Błaszczak powiedział z kolei, że jego ugrupowanie nie chce zmieniać treści uchwały. - Odrzucamy wszelkie targi polityczne. Uważamy, że podjęcie tej uchwały przez parlament jest czymś oczywistym - powiedział.
Szef klubu PiS uważa, że treść przygotowanej przez jego klub uchwały jest spójna i jednoznaczna. - Chodzi nam o to, żeby strona polska powiedziała wprost, że to, co przedstawił MAK jest nie do zaakceptowania. Zabrakło takich słów ze strony prezydenta Komorowskiego, premiera Tuska - podkreślił Błaszczak.
Zgodnie z projektem uchwały PiS, "Sejm RP wyraża swój zdecydowany sprzeciw wobec tez zawartych w końcowym raporcie Międzypaństwowego Komitetu Lotniczego". "Sejm uznaje, że treść końcowego raportu Międzypaństwowego Komitetu Lotniczego nie służy dobrym stosunkom między Rzeczpospolitą Polską a Federacją Rosyjską i oczekuje, że powołane zostaną niezależne i ponadpaństwowe instytucje, które pozwolą obiektywnie wyjaśnić przyczyny katastrofy" - napisano.

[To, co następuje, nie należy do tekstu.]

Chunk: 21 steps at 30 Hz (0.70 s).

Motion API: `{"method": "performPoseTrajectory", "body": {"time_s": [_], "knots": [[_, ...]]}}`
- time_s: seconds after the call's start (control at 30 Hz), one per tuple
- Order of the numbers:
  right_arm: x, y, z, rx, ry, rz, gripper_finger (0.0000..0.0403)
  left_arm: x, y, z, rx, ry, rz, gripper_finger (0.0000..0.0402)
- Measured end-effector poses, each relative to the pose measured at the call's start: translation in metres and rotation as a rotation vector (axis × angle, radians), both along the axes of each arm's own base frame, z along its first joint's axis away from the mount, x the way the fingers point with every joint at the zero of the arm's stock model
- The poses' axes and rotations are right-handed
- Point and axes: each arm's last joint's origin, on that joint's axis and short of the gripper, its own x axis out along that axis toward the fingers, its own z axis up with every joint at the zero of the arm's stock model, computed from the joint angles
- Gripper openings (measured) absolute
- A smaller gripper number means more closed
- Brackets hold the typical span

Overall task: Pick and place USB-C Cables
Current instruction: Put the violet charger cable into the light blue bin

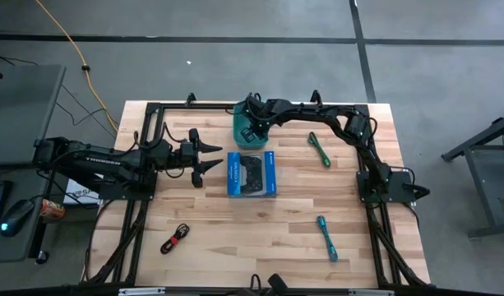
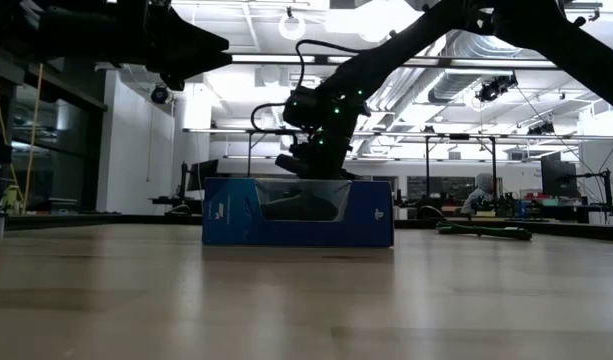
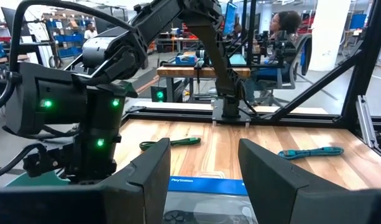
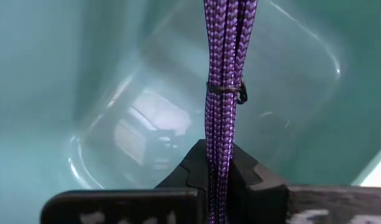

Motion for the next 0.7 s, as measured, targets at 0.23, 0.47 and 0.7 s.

W projekcie uchwały napisano, że "raport zawiera nieuzasadnione wnioski, zmierzające do obarczenia wyłączną odpowiedzialnością pilotów samolotu TU-154M i jego pasażerów oraz uwolnienia od jakiejkolwiek odpowiedzialności podmiotów Federacji Rosyjskiej". Projekt zakłada też, że sejm wyrazi "stanowczy sprzeciw wobec próby naruszenia godności i dobrej pamięci" generała Błasika.